◆ GOAL OF THE EXERCISE ◆
Please state how many lines in the records below contain the word "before", giving only the number.
_____
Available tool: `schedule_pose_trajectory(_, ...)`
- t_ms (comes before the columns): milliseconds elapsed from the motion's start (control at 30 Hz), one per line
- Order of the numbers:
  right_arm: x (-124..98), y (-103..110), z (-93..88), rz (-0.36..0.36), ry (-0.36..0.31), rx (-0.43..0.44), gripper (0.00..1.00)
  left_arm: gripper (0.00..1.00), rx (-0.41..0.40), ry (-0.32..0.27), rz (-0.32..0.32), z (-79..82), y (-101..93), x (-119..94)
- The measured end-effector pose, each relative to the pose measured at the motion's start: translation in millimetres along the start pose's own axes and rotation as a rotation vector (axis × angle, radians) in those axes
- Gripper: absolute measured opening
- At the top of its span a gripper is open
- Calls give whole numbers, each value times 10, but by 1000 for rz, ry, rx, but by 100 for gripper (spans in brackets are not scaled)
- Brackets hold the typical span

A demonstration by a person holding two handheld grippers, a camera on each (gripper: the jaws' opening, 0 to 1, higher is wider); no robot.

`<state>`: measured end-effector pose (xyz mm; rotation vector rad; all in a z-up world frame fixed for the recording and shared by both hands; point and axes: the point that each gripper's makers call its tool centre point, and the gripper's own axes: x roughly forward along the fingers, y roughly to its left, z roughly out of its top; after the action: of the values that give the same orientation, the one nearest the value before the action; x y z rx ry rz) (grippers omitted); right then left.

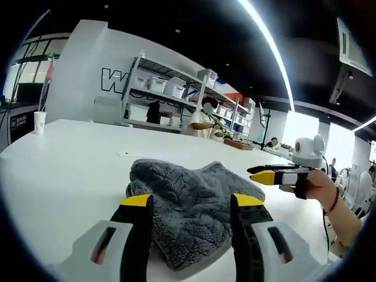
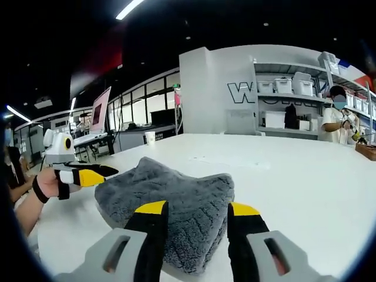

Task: Open the folded towel by lifting each exposed corner and separating the folded layers until the towel lies flat within the target outline without major curled edges

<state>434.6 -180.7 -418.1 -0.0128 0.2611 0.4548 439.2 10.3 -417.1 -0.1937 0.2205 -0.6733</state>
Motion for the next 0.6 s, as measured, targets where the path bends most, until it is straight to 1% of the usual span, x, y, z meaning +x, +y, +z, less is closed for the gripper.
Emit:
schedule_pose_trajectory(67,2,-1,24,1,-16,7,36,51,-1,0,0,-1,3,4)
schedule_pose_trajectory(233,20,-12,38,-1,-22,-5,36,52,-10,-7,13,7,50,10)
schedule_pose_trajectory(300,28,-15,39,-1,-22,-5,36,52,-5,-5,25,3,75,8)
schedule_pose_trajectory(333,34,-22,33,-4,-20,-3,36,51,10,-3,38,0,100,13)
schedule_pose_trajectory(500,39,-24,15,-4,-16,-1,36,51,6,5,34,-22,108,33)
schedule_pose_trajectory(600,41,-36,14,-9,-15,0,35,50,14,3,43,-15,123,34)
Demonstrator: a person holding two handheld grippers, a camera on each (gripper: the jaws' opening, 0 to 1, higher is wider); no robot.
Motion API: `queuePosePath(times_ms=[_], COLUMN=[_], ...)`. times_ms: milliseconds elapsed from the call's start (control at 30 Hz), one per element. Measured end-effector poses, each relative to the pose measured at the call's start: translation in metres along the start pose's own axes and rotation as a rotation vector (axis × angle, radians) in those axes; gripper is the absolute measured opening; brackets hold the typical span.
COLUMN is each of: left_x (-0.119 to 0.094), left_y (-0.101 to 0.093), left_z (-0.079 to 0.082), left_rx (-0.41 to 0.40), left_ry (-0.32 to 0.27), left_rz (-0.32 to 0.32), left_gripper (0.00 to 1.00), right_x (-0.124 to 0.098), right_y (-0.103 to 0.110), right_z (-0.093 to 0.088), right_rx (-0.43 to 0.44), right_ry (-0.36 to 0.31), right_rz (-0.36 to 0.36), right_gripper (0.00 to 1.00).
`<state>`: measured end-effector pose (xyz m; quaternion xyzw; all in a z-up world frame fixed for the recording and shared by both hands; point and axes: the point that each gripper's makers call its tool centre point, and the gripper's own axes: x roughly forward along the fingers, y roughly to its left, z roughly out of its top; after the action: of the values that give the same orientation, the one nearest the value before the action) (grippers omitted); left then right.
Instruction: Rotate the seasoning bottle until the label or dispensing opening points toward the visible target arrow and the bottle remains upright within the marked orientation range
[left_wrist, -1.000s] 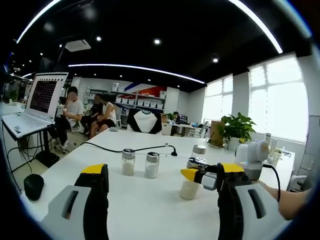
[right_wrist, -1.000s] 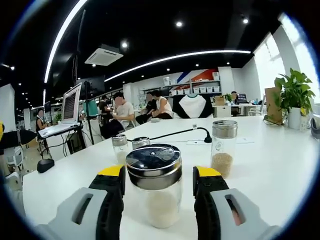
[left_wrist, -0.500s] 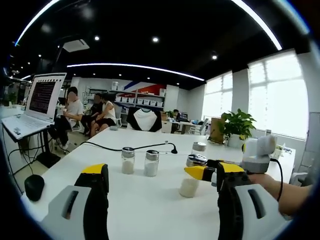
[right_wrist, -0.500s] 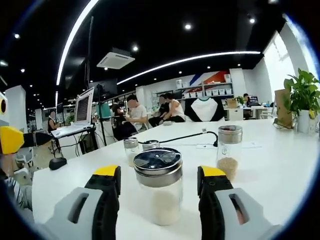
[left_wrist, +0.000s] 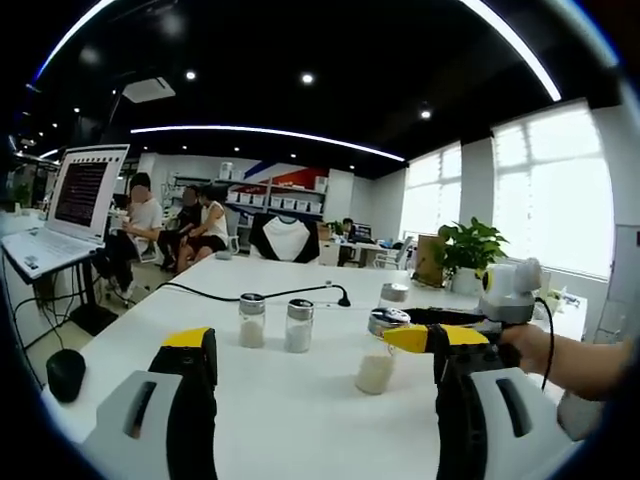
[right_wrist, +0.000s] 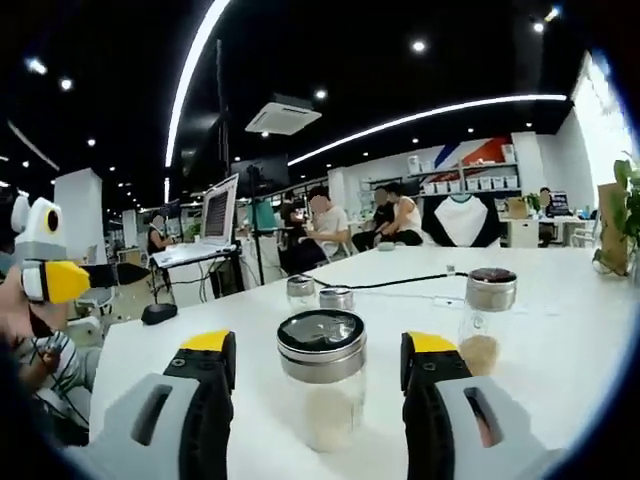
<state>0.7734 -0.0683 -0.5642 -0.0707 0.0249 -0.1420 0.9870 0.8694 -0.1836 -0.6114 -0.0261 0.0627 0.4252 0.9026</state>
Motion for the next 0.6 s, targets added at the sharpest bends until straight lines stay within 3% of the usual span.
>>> queuePosePath(times_ms=[33, 133, 233, 300, 367, 500, 600], left_x=[0.0, -0.001, -0.002, -0.001, -0.001, -0.001, -0.001], left_y=[0.0, -0.001, 0.0, -0.002, -0.004, -0.007, -0.007], left_z=[0.0, 0.001, 0.001, 0.002, 0.002, 0.003, 0.001], left_rx=[0.002, 0.003, 0.001, 0.003, 0.006, 0.011, 0.006], left_ry=[-0.001, -0.002, -0.002, 0.002, 0.003, 0.002, 0.008], left_rz=[0.0, -0.002, -0.001, -0.009, -0.014, -0.023, -0.021], left_gripper=[0.95, 0.95, 0.95, 0.95, 0.95, 0.95, 0.95], right_x=[0.0, -0.002, -0.002, -0.001, 0.001, 0.004, 0.008], right_y=[0.001, 0.008, 0.011, 0.019, 0.017, 0.017, 0.017], right_z=[-0.001, -0.001, -0.003, -0.004, -0.004, -0.01, -0.01], right_rx=[-0.021, 0.034, -0.056, 0.009, 0.044, -0.004, 0.018], right_ry=[0.007, -0.004, -0.006, -0.018, -0.038, -0.033, -0.046], right_rz=[0.022, 0.119, 0.183, 0.257, 0.283, 0.327, 0.361], right_gripper=[0.68, 0.67, 0.67, 0.67, 0.65, 0.63, 0.62])
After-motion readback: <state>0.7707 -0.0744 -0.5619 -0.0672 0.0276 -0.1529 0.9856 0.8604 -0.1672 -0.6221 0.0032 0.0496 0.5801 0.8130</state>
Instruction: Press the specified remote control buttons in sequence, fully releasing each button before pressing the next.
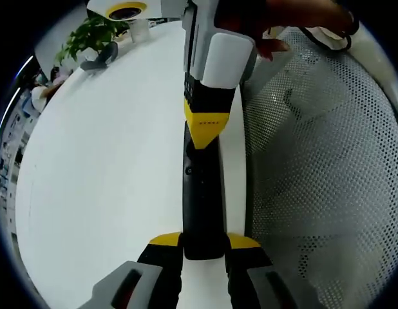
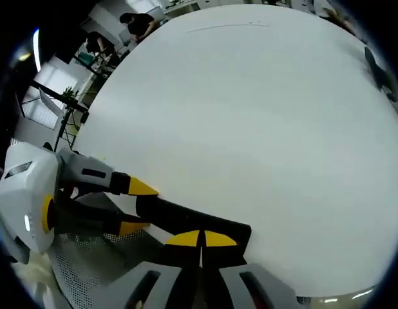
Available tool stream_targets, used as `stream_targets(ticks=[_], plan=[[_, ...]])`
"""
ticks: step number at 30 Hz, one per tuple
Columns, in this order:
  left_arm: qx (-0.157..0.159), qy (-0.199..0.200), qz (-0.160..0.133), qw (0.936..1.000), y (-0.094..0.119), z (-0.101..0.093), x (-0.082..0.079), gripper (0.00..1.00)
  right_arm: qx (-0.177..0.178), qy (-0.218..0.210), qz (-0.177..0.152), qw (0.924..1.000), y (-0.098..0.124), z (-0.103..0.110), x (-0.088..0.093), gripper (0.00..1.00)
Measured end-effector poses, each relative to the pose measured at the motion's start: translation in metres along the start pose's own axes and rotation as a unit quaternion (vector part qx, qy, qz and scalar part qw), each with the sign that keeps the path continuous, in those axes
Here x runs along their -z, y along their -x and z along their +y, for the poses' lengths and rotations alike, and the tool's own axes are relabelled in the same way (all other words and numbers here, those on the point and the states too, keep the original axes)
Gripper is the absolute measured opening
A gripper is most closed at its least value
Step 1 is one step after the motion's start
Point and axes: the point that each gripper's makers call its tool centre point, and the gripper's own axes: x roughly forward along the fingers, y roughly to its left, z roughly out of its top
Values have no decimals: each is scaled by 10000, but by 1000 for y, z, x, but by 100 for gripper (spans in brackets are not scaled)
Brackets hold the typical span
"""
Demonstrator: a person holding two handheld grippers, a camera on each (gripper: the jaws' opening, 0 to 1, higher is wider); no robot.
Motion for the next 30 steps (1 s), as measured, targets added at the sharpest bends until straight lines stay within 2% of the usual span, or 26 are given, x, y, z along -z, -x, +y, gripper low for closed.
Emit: stream_targets(ticks=[13,18,24,30], plan=[[-4,-1,0,10000,0,0,0,24,124,68,63,9999,-5,-2,-1,0],[-22,142,17,9999,-1,1,0,23,196,103,138,9997,-5,-3,-1,0],[7,132,116,9998,-1,1,-1,23,325,308,59,9990,-6,-3,-1,0],[-6,166,23,9999,0,1,0,23,214,129,-82,9997,-5,-4,0,0]])
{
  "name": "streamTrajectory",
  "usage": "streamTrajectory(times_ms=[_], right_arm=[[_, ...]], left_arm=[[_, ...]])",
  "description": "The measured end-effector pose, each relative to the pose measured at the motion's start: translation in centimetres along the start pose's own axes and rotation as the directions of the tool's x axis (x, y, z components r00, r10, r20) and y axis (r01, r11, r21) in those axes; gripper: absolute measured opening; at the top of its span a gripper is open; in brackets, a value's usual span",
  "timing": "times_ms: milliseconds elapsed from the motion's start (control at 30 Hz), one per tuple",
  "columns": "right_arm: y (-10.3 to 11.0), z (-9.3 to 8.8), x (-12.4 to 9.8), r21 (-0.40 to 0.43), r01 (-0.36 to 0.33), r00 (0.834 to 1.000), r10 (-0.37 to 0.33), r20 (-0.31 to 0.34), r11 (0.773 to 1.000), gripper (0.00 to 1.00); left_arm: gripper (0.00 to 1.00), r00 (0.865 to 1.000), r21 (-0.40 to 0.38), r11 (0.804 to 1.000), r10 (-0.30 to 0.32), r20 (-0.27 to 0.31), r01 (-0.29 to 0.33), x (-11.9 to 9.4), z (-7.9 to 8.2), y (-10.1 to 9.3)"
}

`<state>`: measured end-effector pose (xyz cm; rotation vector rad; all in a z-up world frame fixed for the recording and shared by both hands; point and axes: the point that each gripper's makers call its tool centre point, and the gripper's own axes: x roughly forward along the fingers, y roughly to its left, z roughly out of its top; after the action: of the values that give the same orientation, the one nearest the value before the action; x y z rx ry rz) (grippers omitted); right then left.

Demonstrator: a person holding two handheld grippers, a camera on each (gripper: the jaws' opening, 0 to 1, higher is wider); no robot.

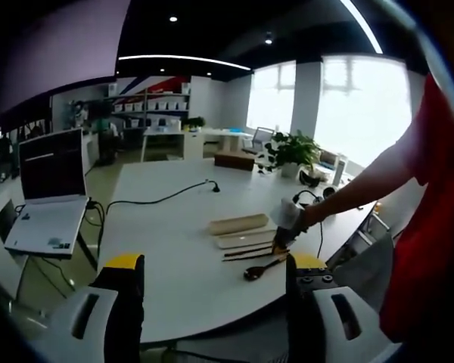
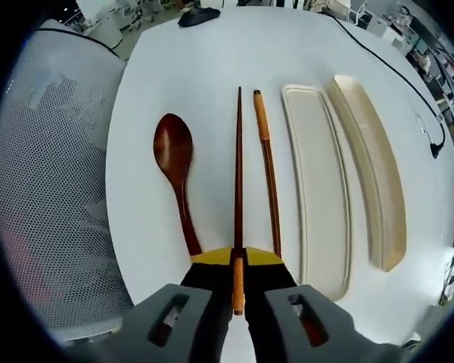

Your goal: Arrange the utensils inside the cutlery case until each visible utensil rests in its matching compartment.

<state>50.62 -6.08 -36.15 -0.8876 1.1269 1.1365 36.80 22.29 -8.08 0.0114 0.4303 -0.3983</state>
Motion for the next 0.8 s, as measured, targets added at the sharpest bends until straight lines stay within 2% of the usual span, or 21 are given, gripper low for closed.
streamTrajectory(times_ms=[167, 300, 733, 800], right_arm=[[0.2, -0.2, -0.2, -0.010, -0.007, 1.000, 0.007, -0.006, 1.000, 0.01], [0.1, -0.3, -0.4, 0.007, 0.005, 1.000, -0.005, 0.004, 1.000, 0.11], [0.2, -1.3, -0.6, 0.012, 0.006, 1.000, -0.006, 0.009, 1.000, 0.10], [-0.2, -1.5, -0.5, 0.001, 0.023, 1.000, -0.023, 0.006, 1.000, 0.09]], left_arm=[[0.79, 1.000, -0.006, 1.000, -0.001, 0.002, 0.001, 0.1, -0.1, 0.0], [0.79, 1.000, -0.013, 1.000, 0.000, 0.007, 0.001, 0.1, 0.0, 0.1], [0.79, 1.000, -0.009, 1.000, -0.021, 0.010, 0.021, 0.3, 0.2, -0.4], [0.79, 1.000, -0.006, 1.000, -0.021, 0.009, 0.021, 0.3, 0.2, -0.3]])
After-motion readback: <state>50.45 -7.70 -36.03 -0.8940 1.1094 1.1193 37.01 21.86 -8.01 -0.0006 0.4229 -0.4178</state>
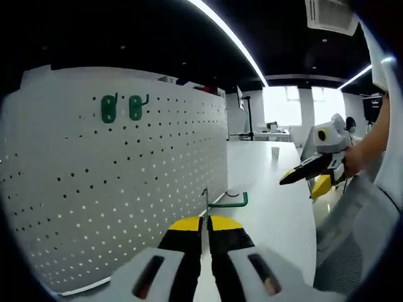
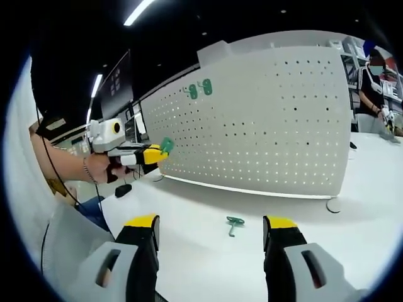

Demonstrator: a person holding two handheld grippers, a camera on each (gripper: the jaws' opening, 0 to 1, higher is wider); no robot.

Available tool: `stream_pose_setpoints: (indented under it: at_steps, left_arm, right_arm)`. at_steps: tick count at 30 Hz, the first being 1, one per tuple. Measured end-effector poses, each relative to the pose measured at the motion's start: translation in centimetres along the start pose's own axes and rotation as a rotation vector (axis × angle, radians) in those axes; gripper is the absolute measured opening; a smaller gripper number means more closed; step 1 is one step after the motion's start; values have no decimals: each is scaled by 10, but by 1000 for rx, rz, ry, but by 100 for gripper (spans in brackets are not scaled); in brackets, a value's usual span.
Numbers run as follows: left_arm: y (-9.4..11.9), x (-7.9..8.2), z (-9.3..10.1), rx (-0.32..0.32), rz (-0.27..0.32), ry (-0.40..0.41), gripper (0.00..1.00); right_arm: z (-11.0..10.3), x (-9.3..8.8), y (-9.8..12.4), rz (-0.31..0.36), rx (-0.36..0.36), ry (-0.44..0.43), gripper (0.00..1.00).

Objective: Insert the hook assembly into the mounting plate slot until the hook locks in place.

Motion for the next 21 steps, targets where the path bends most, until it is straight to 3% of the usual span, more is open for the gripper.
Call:
stream_pose_setpoints:
  at_steps: [21]
  left_arm:
    - [38,18,9,49,134,42,3]
  right_arm:
    - [-6,3,4,10,6,11,64]
Point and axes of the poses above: the point that each gripper's makers call its tool centre point, and the gripper's own axes: y roughly backward along the fingers, z roughly to its right, x roughly out of its top, the point moved 6 cm from there along y, roughly backward along the fingers, and after that the axes turned 14 degrees about -z, right-handed, at the moved point
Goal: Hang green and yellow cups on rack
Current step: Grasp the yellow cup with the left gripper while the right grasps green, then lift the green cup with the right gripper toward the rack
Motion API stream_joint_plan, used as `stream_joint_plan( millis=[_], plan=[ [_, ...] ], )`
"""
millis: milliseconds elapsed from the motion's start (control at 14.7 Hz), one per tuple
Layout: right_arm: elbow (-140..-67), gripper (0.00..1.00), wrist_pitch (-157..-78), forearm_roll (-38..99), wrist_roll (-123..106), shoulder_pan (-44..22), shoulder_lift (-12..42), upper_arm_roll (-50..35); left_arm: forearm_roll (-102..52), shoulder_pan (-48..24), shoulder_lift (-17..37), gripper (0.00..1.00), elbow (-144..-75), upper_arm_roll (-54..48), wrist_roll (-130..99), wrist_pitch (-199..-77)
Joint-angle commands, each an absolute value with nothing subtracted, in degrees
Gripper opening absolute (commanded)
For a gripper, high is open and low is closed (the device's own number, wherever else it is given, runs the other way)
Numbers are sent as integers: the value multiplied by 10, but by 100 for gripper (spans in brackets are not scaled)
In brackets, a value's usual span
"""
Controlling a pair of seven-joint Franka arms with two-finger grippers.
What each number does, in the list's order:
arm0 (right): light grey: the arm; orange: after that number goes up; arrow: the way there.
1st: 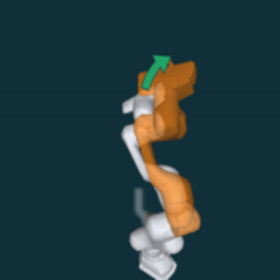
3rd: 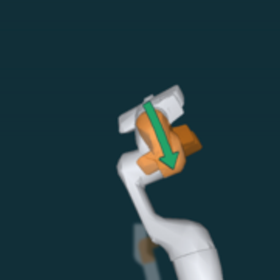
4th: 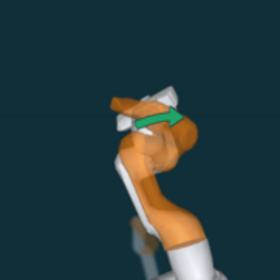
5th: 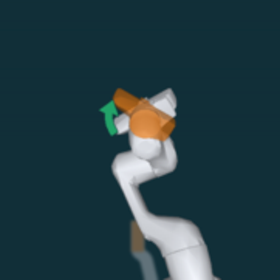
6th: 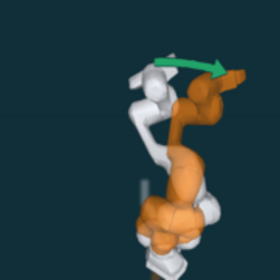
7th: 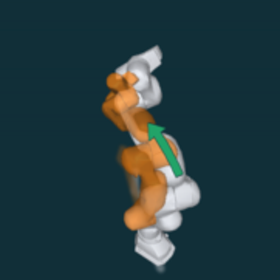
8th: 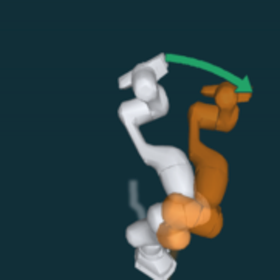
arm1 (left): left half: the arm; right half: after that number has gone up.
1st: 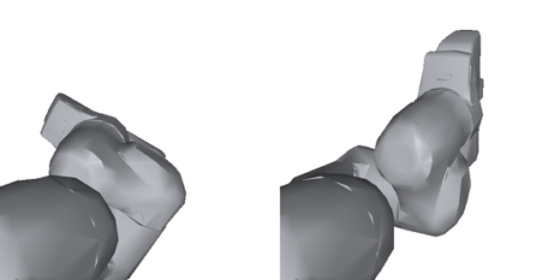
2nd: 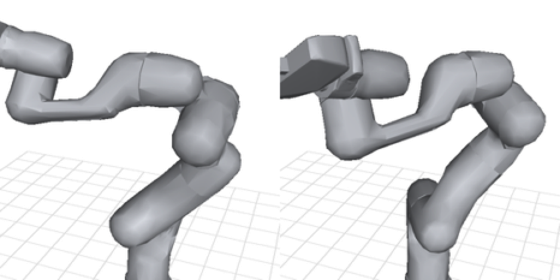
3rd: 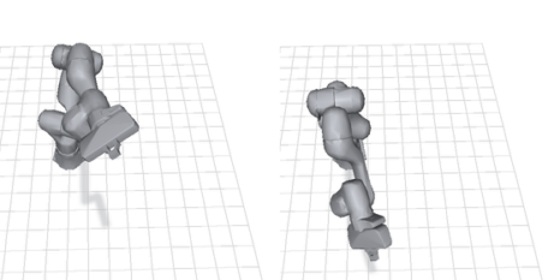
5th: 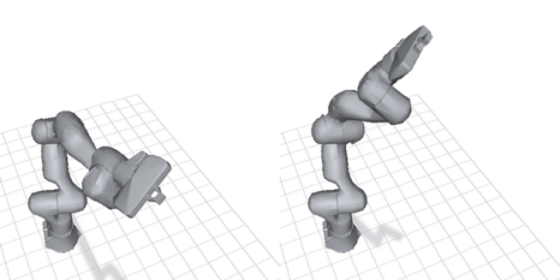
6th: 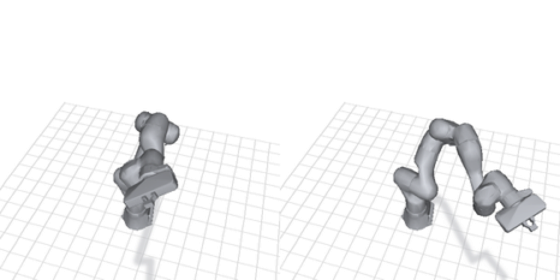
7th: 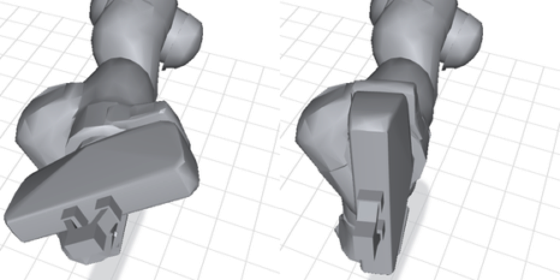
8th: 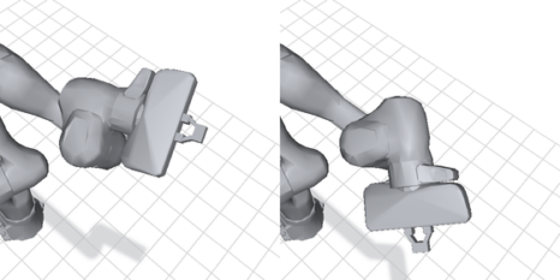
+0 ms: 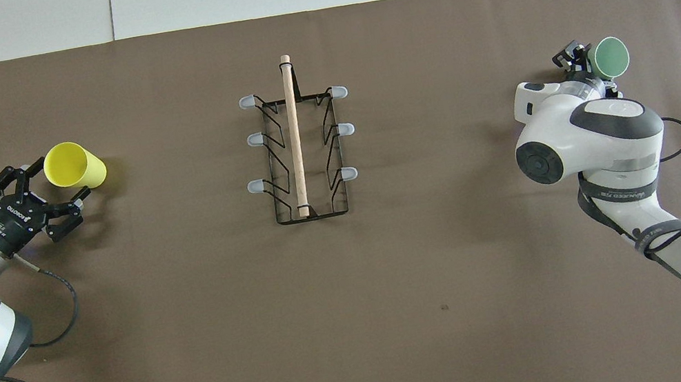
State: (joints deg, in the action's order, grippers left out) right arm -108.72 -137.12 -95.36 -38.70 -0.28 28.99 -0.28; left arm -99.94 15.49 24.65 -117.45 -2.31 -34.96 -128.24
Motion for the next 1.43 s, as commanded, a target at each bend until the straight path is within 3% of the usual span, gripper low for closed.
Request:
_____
◆ RESULT FOR THIS EXERCISE ◆
5